2EC
- Bega, Batemans Bay; Australia;
- Broadcast area: South Coast, New South Wales
- Frequencies: 94.5 MHz; 105.5 MHz; 105.9 MHz;

Programming
- Format: Classic hits

Ownership
- Owner: ARN; (East Coast Radio Pty Ltd);
- Sister stations: Power FM NSW South Coast

History
- First air date: 30 September 1937
- Former call signs: 2BE
- Call sign meaning: East Coast Radio

Technical information
- Licensing authority: Australian Communications & Media Authority
- ERP: Various

Links
- Website: 2ec.com.au

= 2EC =

2EC is a radio station broadcasting to the South Coast, New South Wales, Australia, specifically the local government areas of Eurobodalla and Bega Valley.
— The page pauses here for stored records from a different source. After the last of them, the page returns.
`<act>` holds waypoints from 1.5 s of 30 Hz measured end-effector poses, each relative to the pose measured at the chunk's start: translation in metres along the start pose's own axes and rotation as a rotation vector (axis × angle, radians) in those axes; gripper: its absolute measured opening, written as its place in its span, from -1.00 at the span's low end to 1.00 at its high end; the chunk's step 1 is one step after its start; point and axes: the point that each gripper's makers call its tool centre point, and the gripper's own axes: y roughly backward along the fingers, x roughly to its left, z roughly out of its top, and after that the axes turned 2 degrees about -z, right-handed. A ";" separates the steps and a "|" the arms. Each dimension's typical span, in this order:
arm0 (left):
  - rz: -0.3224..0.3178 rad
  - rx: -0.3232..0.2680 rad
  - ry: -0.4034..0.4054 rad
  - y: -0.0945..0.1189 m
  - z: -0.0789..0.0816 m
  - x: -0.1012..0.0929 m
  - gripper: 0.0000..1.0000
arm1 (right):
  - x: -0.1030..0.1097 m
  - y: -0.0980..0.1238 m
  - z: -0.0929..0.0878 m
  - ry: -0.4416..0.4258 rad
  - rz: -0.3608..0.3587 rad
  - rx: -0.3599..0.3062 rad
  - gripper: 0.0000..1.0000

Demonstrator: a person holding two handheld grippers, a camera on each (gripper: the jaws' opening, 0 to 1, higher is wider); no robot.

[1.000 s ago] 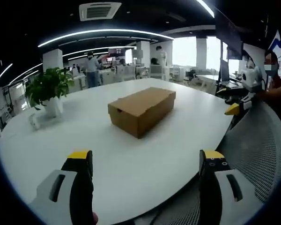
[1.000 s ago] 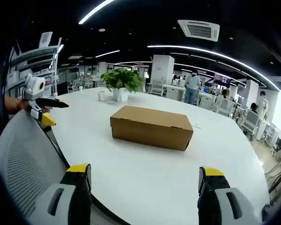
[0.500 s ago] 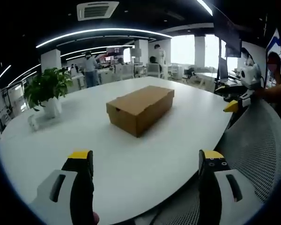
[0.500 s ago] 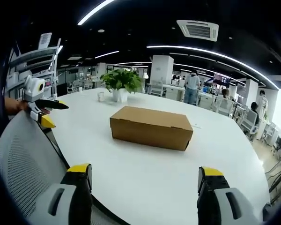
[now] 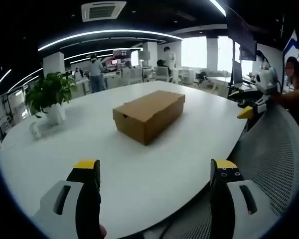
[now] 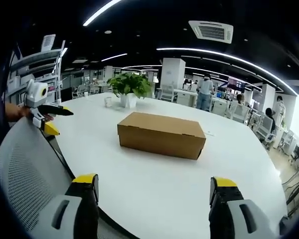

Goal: Operate the shoe box by opening the lid, removing the specified soft item, and placing it in the target area until the item is outside and the box remains undamaged.

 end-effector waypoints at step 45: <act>-0.013 -0.038 -0.005 0.000 0.008 -0.005 0.98 | -0.001 0.001 0.007 -0.008 -0.002 -0.042 0.98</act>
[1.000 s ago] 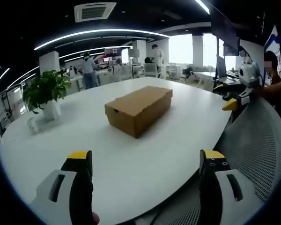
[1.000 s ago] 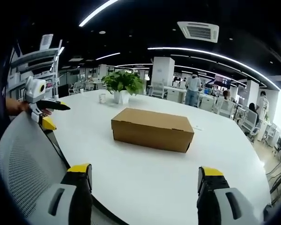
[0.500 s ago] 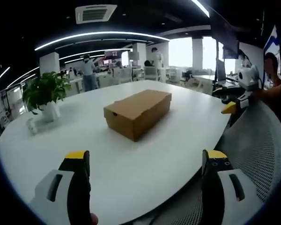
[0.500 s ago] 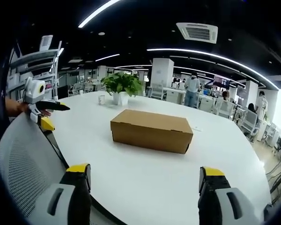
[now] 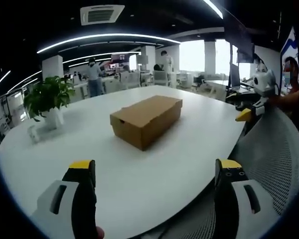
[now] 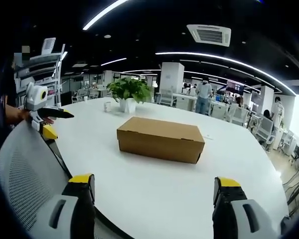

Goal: Operate the shoe box by opening the lid, removing the specified soft item, and placing it in the target area until the item is outside and the box remains undamaged.

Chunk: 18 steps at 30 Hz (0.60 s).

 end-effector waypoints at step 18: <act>-0.003 -0.003 0.005 -0.002 -0.003 0.003 0.98 | 0.000 0.000 -0.001 -0.004 0.003 0.003 0.99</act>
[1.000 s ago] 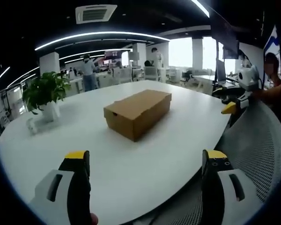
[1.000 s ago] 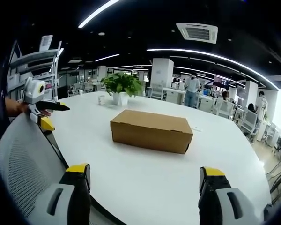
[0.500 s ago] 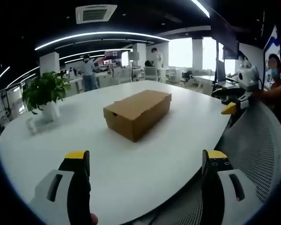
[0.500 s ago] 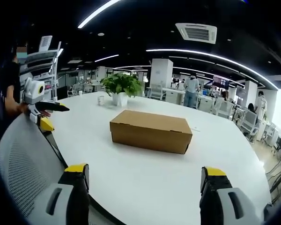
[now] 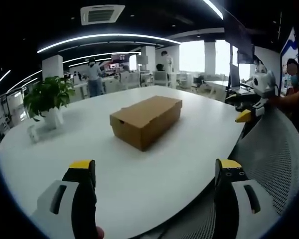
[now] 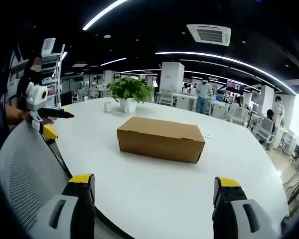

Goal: Operate the shoe box by opening the lid, removing the specified soft item, and placing it in the target area until the item is outside and the box remains undamaged.

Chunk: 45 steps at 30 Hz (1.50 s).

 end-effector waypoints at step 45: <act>0.005 -0.006 0.003 0.000 0.000 0.000 0.98 | 0.001 0.000 -0.003 0.012 0.001 0.018 0.98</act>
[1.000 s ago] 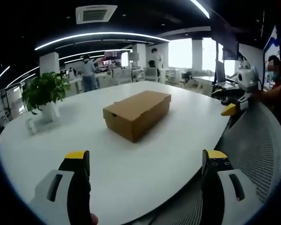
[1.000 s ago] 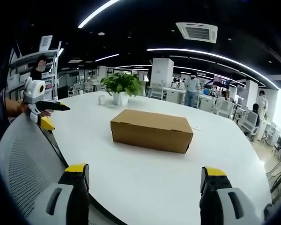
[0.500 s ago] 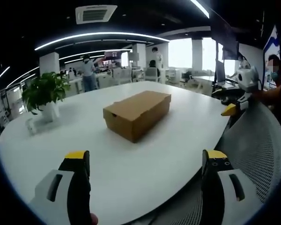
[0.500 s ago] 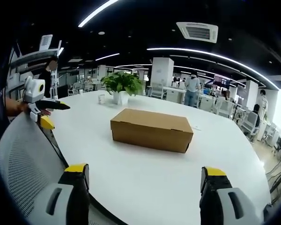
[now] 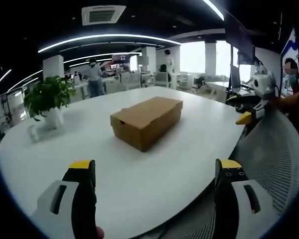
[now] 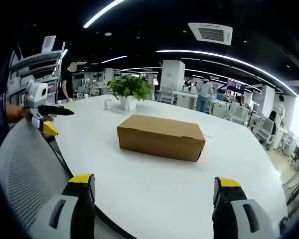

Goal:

It is owned a subsidiary of ARN.

==History==
2BE began test broadcasting in February 1937. The station was officially opened on 30 September 1937.

As at 1987, it was owned by Hoyts. In November 2021, 2EC, along with other stations owned by Grant Broadcasters, were acquired by ARN. This deal allowed Grant's stations, including 2EC, to access ARN's iHeartRadio platform in regional areas. The deal was finalised on 4 January 2022. It is expected 2EC will integrate with ARN's Pure Gold Network, but will retain its current name according to the press release from ARN.

==Frequencies==
- 765 AM: Bega Valley and surrounds. Can be heard throughout most of the coverage area, and along the coastline for great distances. Transmitter is located at Kalaru. Note: This AM service is scheduled to be decommissioned in March 2021 and is being replaced by a new service on 94.5 FM.
- 94.5 FM: Bega Valley and surrounds. Transmitting from Mount Mumbulla @ ~5Kw ERP with an Omnidirectional radiation pattern. Primary coverage area is the Bega Valley, Tathra, Bermagui, Wolumla and surrounding areas. This FM service was commissioned in February 2021 and replaces the above 765 AM service.
- 105.5 FM: Eden and surrounds. Transmitting 1 kW from Bimmil Hill near Eden, the translator covers Merimbula, Eden and Mallacoota adequately. In exceptional atmospheric conditions, this transmitter can cover much of the 2EC license area, and has been heard as far north as Sydney.
- 105.9 FM: Eurobodalla, plus some towns in the southern Shoalhaven such as Bawley Point and Tabourie Lake. Transmits at 20 kW (directional pattern) from Mount Wandera west of Moruya. In good atmospheric conditions, the transmitter can be heard in the Bega Valley region, as well as north to the Shoalhaven and Illawarra. The transmission has been heard as far north as Bulahdelah on the New South Wales North Coast.

==Programming==
The station airs a classic hits format, with the same playlist as other stations part of the ARN Regional Pure Gold Network.

The station is unique in NSW in that it takes both NRL and AFL coverage, possibly owing to its position near the Victorian border. AFL is heard Saturday afternoon from midday, whilst NRL is covered Friday night, Saturday night and Sunday afternoons with the 2EC Continuous Call Team.